AIM OF THE EXERCISE:
Print all of the data exactly, but drop the pictures.
◆ ◆ ◆ ◆ ◆ ◆ ◆
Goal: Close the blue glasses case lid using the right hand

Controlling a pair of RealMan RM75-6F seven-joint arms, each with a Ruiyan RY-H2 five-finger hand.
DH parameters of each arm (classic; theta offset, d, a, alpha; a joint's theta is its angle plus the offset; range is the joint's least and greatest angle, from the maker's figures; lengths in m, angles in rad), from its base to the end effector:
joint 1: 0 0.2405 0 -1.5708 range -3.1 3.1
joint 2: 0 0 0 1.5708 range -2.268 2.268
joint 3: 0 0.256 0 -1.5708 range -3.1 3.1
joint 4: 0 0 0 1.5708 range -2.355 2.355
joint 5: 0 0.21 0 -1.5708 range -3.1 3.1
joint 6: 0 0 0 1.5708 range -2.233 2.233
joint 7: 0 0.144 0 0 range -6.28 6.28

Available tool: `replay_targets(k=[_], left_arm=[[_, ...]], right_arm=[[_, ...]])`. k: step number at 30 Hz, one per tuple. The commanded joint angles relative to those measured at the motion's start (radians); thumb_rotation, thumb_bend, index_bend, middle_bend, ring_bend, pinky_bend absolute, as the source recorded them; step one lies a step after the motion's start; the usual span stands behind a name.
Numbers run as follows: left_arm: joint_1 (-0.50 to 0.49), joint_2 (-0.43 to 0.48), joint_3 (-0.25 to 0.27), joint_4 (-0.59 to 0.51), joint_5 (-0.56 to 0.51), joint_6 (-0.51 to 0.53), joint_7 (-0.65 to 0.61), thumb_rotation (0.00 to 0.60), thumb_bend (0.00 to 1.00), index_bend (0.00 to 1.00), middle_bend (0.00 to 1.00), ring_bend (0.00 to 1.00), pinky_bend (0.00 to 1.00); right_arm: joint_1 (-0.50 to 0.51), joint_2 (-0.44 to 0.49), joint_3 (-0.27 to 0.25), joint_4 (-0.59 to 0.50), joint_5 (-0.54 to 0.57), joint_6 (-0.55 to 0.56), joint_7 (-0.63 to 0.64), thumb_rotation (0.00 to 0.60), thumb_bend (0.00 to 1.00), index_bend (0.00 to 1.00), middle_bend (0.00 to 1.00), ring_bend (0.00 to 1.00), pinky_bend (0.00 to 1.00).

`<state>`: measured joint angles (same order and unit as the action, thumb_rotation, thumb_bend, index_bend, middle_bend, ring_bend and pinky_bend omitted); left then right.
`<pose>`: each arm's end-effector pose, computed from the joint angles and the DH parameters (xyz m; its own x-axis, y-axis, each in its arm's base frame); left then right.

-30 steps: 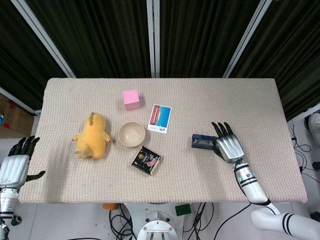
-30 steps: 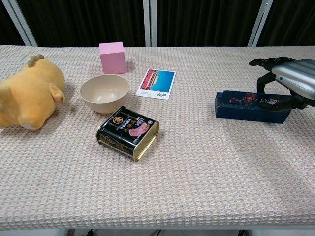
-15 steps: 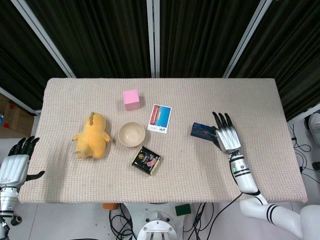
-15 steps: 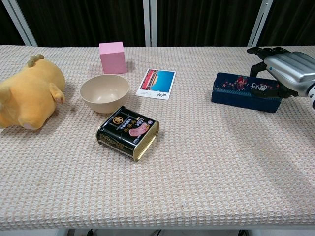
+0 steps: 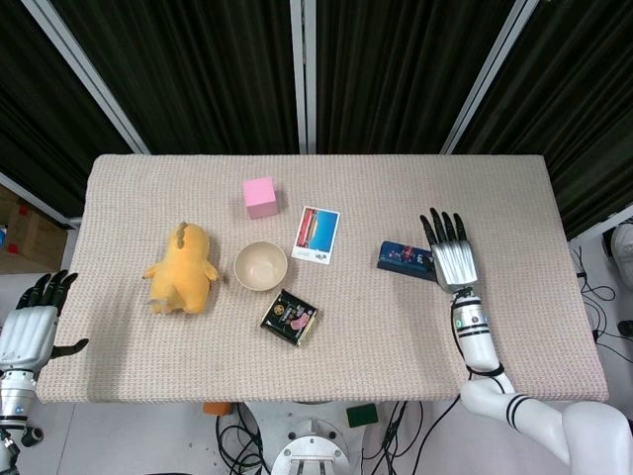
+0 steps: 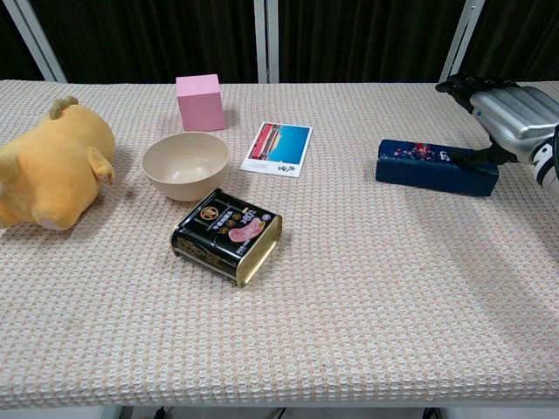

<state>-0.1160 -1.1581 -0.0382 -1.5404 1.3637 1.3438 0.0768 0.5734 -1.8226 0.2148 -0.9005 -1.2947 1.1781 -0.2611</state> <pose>-0.3429 0.1874 0.1415 0.4659 0.1452 0.8728 0.8721 0.0917 -0.4807 -0.2440 -0.3534 -0.0202 0.5575 0.0187 0.8300 -0.8210 -0.1362 0.5545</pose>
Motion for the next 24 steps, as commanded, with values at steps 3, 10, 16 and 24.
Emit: replay_targets(k=[3,10,16,24], left_arm=[[0.001,0.003,-0.002,-0.002,0.003,0.007,-0.001,0.597,0.04,0.08,0.02,0.01,0.15],[0.014,-0.001,-0.008,0.007,0.019,0.049,-0.016,0.598,0.04,0.08,0.02,0.01,0.15],[0.023,-0.01,-0.014,0.023,0.053,0.1,-0.035,0.594,0.04,0.08,0.02,0.01,0.15],[0.028,-0.01,-0.014,0.023,0.095,0.141,-0.036,0.585,0.03,0.08,0.02,0.01,0.15]], right_arm=[[-0.028,0.027,0.0,-0.031,-0.033,0.077,0.053,0.6,0.54,0.0,0.0,0.0,0.0],[-0.192,0.292,-0.102,-0.304,-0.137,0.258,0.11,0.6,0.47,0.0,0.0,0.0,0.0],[-0.375,0.528,-0.166,-0.518,-0.073,0.353,0.109,0.6,0.39,0.0,0.0,0.0,0.0],[-0.492,0.581,-0.198,-0.57,-0.062,0.415,0.144,0.6,0.39,0.0,0.0,0.0,0.0]])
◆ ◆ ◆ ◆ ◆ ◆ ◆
ANSWER TO THE EXERCISE:
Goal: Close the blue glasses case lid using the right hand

Controlling a pair of RealMan RM75-6F seven-joint arms, each with a Ruiyan RY-H2 five-finger hand.
DH parameters of each arm (classic; theta offset, d, a, alpha; a joint's theta is its angle plus the offset; range is the joint's least and greatest angle, from the maker's figures; lengths in m, angles in rad), from its base to the end effector:
joint 1: 0 0.2405 0 -1.5708 range -3.1 3.1
joint 2: 0 0 0 1.5708 range -2.268 2.268
joint 3: 0 0.256 0 -1.5708 range -3.1 3.1
joint 4: 0 0 0 1.5708 range -2.355 2.355
joint 5: 0 0.21 0 -1.5708 range -3.1 3.1
joint 6: 0 0 0 1.5708 range -2.233 2.233
joint 7: 0 0.144 0 0 range -6.28 6.28

Available tool: `replay_targets(k=[_], left_arm=[[_, ...]], right_arm=[[_, ...]])`. k: step number at 30 Hz, one per tuple. The commanded joint angles relative to those measured at the motion's start (radians); thumb_rotation, thumb_bend, index_bend, middle_bend, ring_bend, pinky_bend absolute, as the source recorded them; step one lies a step after the motion's start; the usual span stands behind a name.
Numbers run as follows: left_arm: joint_1 (-0.50 to 0.49), joint_2 (-0.43 to 0.48), joint_3 (-0.25 to 0.27), joint_4 (-0.59 to 0.51), joint_5 (-0.56 to 0.51), joint_6 (-0.51 to 0.53), joint_7 (-0.65 to 0.61), thumb_rotation (0.00 to 0.60), thumb_bend (0.00 to 1.00), index_bend (0.00 to 1.00), middle_bend (0.00 to 1.00), ring_bend (0.00 to 1.00), pinky_bend (0.00 to 1.00); right_arm: joint_1 (-0.50 to 0.51), joint_2 (-0.44 to 0.49), joint_3 (-0.27 to 0.25), joint_4 (-0.59 to 0.50), joint_5 (-0.54 to 0.57), joint_6 (-0.55 to 0.56), joint_7 (-0.63 to 0.64), thumb_rotation (0.00 to 0.60), thumb_bend (0.00 to 1.00), index_bend (0.00 to 1.00), middle_bend (0.00 to 1.00), ring_bend (0.00 to 1.00), pinky_bend (0.00 to 1.00).

`<state>`: measured joint angles (same order and unit as the action, thumb_rotation, thumb_bend, index_bend, middle_bend, ring_bend and pinky_bend omitted); left then right.
`<pose>`: each arm's end-effector pose, computed from the joint angles and the DH parameters (xyz m; its own x-axis, y-axis, each in its arm's base frame); left then right.

-30 steps: 
-30 steps: 
-15 steps: 
-15 steps: 
+0 steps: 
+0 steps: 

<state>-0.1160 -1.1581 -0.0382 -1.5404 1.3637 1.3438 0.0768 0.5734 -1.8226 0.2148 -0.9005 -1.2947 1.1781 -0.2611</state> <pose>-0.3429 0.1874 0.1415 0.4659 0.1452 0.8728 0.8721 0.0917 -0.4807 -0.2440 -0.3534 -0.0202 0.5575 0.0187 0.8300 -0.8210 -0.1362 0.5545</pose>
Motion for the next 24 steps, as commanded, with values at steps 3, 10, 16 and 24.
Emit: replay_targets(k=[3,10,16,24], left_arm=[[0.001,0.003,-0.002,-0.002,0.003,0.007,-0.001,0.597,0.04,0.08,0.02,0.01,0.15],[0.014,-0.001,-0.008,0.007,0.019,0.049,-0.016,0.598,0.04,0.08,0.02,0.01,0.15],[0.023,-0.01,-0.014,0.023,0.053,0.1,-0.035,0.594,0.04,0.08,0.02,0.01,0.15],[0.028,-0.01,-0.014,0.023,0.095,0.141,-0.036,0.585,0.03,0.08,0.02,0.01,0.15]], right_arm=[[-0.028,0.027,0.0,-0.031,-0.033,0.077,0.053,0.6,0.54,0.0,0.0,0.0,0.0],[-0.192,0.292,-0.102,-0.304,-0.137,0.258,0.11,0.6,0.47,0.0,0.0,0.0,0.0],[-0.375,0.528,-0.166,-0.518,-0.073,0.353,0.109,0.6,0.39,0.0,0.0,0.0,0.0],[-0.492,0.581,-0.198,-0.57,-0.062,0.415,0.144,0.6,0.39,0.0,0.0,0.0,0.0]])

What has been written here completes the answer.